Re: Hold User Emails
« Reply #4 on: November 03, 2002, 02:34:58 AM »
I know what you are trying to do and I have a definite solution for you. But before I even give it to you I want to know what type Big Brother Admin thing are you doing this for? Your users that bad at sending e-mail? You would think a good e-mail policy would be good enough. I have a few hundred users on my SME servers so that would drive me nuts to check every e-mail.

Mark Adams

Re: Hold User Emails
« Reply #5 on: November 04, 2002, 08:09:27 PM »
John,

Sorry if you get this twice but my reply appeared to screw up last time so here we go again.

Basically I am not trying to be Big Brother to all the users, but I do want to check a few.  Basically some of the people here have access to data that cost many thousnads of pounds/dollars.  if one of these users decides to quit I want to be able to put their outgoing email in quarantine until it has been checked, so that they do not mail themselves (or anyone else) this data.

I can't just disconnect them from email as they would be unable to do their normal work, which they have to do up until the moment they finally go through the door.

We use Goldmine as (amongst other things) an email client so I have a full archive of all sent email anyway, it is just that finding out they have done this after the fact is not much good to me.

Ideally a check box in the server manager that says "Hold outgoing email for this user" would be my dream solution, but a bit much to ask I think. :-)

Hope that helps explain.

Regards

Mark

Dave Woodhouse

Re: Hold User Emails
« Reply #6 on: November 09, 2002, 02:10:08 PM »
Hi Mark, I had this 'issue' at a clients site recently, i.e. soon to be ex-employee sending out stuff they should not and I helped the client look at solutions, However, they were advised that here in the UK, it was/is a 'grey area' legally to intercept a employee's e-mail hower justified the reason unless the employee has agreed to this in a contract, terms and conditions etc.

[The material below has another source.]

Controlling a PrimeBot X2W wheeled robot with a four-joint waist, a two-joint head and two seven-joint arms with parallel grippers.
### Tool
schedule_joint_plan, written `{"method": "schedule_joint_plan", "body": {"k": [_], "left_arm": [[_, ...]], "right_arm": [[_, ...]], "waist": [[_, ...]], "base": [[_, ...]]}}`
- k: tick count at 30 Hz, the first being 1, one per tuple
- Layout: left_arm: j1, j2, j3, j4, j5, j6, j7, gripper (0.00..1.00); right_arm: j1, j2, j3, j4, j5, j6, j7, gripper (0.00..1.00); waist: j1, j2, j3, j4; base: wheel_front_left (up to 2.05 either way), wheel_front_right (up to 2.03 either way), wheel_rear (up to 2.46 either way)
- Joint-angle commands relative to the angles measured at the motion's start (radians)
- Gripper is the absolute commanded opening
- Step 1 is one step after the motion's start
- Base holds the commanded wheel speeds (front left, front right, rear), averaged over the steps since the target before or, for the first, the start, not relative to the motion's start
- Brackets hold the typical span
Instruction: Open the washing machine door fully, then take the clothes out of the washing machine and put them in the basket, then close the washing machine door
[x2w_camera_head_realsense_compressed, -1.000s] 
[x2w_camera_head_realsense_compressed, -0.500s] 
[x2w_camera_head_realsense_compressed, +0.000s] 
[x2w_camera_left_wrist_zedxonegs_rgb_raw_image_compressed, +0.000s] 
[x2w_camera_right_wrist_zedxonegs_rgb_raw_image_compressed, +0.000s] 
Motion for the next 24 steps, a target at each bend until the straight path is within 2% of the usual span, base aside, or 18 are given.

I Guess it falls into a similar catagory as secretly video recording employee's or taping phone conversations, opening mail etc, but you also have to protect intellectual property!

We ended up 'telling' staff that we WOULD monitor ALL computer use in such a situation (and modified contracts to say so) to hopefully put them off.

I also pointed out the many other ways a user could 'hotmail' info out the door without you knowing much about it.